**Exercise aim**
Count up the lines in the following listing that hold the word "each", then give only that count.

**Given entries**
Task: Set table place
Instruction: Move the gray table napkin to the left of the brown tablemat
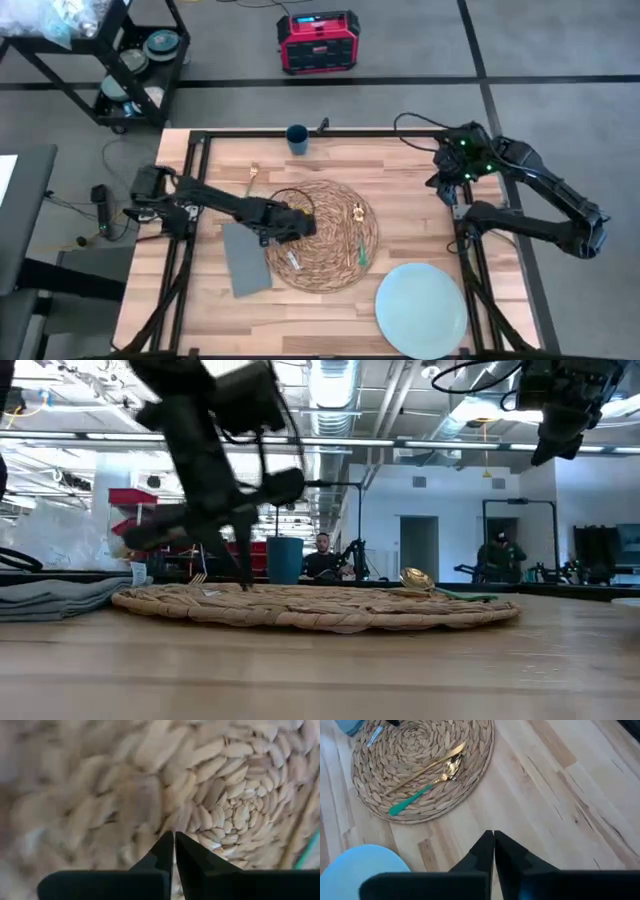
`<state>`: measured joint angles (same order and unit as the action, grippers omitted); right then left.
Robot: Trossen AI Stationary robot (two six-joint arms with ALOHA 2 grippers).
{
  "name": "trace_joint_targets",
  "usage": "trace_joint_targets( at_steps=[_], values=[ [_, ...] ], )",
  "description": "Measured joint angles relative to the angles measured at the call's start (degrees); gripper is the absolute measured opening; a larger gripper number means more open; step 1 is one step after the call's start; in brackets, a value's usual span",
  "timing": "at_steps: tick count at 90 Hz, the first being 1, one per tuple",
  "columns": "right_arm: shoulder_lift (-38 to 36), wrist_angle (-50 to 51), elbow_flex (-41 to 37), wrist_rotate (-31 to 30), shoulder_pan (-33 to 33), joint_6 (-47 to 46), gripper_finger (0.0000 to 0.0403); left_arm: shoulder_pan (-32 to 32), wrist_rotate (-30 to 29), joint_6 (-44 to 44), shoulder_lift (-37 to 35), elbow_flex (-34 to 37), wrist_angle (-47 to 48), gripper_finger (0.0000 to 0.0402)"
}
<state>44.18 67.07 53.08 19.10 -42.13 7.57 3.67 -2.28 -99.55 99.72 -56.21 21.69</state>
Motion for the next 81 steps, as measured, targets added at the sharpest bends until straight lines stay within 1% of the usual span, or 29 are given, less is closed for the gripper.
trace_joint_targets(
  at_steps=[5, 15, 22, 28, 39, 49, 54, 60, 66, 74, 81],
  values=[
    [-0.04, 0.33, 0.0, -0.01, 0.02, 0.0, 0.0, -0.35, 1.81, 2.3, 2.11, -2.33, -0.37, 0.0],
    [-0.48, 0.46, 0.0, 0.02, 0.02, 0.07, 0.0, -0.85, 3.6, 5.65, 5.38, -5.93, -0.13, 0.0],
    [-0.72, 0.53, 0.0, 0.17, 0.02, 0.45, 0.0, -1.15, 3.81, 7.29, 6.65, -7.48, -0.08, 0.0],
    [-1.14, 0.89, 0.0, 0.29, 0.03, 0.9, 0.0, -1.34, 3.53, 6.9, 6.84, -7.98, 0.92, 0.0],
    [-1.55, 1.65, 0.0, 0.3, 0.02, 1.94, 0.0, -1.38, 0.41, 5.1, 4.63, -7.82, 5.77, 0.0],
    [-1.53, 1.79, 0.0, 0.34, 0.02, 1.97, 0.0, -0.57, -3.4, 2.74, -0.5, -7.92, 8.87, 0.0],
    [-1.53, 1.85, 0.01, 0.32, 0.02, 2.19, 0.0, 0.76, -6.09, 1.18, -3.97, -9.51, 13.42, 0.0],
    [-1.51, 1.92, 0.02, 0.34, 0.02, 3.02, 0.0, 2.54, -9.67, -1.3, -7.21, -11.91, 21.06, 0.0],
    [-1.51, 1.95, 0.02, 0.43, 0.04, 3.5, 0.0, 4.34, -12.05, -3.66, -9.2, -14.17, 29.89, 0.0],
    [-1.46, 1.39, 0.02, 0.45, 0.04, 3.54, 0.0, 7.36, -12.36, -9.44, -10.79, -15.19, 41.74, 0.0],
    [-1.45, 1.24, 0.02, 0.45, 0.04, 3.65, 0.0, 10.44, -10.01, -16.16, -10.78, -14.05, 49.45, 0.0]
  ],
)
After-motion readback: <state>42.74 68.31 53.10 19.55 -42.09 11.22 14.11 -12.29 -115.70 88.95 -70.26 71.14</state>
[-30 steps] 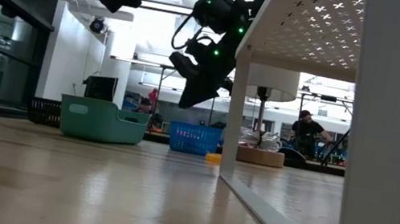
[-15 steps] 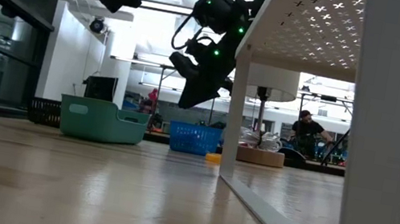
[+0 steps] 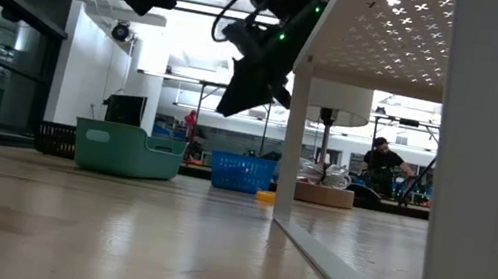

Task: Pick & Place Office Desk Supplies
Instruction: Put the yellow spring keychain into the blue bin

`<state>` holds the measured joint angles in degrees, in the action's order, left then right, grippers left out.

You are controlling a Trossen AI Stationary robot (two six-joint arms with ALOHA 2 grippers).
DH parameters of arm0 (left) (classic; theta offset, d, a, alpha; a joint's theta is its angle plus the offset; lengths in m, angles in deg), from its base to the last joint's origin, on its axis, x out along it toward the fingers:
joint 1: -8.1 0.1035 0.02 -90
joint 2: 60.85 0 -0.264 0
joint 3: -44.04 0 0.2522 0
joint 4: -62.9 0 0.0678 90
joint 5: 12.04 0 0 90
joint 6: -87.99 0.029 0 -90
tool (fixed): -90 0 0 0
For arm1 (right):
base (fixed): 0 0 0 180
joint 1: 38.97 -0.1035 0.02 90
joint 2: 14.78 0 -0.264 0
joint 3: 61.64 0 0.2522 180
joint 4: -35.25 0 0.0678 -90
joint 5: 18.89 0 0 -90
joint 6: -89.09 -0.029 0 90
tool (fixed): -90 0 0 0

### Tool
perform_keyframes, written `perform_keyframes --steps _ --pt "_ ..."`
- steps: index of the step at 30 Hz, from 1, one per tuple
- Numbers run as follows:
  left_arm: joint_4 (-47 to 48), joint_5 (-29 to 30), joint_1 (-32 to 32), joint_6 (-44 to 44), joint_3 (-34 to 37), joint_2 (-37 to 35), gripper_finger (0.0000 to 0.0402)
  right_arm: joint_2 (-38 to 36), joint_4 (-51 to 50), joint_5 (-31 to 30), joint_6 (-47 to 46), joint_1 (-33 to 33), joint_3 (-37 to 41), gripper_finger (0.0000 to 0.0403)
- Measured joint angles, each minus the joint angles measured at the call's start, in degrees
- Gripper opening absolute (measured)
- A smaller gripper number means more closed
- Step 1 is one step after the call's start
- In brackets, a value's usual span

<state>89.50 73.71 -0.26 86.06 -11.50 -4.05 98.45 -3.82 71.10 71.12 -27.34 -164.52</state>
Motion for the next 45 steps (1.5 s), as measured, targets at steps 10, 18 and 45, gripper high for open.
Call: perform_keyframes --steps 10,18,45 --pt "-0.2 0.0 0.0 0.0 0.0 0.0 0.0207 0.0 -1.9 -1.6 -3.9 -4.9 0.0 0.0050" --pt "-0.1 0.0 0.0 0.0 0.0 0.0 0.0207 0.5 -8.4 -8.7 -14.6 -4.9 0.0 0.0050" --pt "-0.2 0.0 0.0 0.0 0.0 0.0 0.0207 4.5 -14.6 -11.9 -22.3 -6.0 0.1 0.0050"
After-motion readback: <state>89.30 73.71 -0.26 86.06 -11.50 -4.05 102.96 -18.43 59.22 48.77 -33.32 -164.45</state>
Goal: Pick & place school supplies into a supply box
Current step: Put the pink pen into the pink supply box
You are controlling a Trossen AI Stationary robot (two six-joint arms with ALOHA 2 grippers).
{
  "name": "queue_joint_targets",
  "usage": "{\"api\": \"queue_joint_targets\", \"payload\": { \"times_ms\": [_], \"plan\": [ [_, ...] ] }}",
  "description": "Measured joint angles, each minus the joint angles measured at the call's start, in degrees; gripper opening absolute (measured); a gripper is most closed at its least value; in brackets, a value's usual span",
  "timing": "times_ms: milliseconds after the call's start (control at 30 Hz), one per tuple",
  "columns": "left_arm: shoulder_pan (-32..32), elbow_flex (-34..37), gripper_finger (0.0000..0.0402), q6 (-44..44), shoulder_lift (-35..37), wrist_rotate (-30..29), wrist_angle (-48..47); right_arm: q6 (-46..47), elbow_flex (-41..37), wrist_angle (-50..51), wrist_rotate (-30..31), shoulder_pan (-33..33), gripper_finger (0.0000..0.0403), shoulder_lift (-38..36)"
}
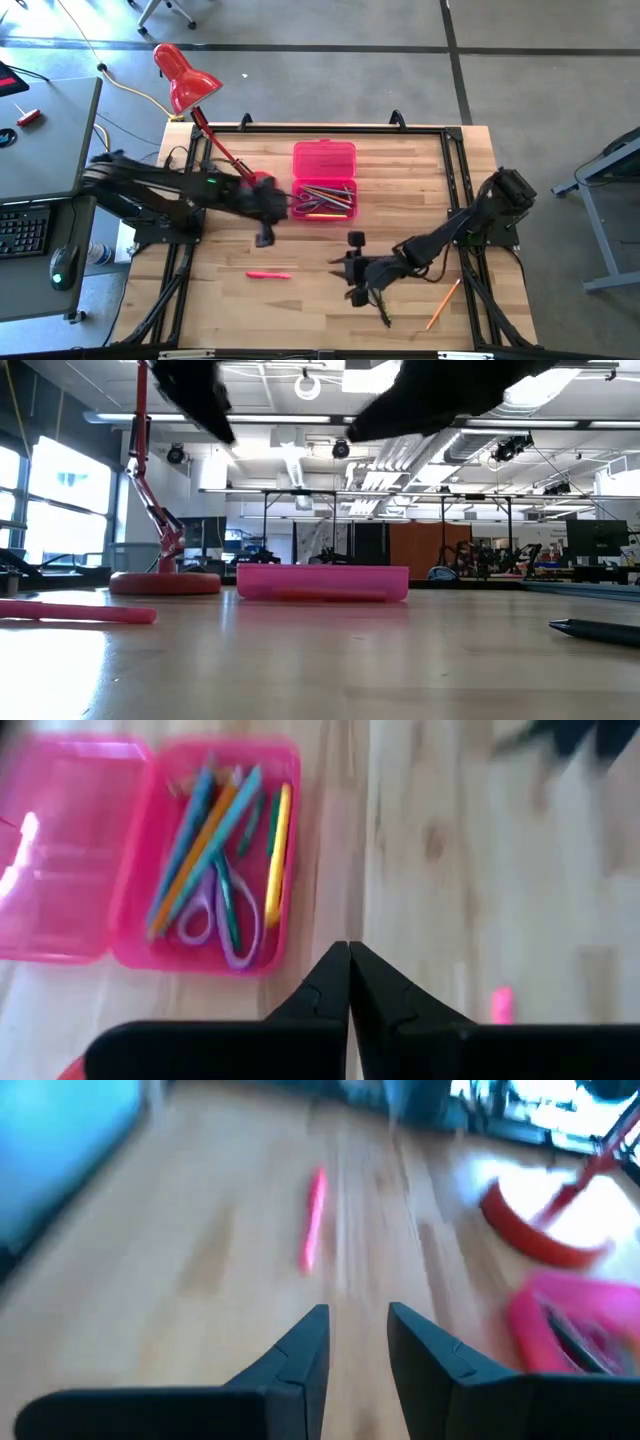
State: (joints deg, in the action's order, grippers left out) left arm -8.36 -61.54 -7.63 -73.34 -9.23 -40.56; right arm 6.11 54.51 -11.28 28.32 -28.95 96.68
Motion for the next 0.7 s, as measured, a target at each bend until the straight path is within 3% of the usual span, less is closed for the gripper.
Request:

**Result**
3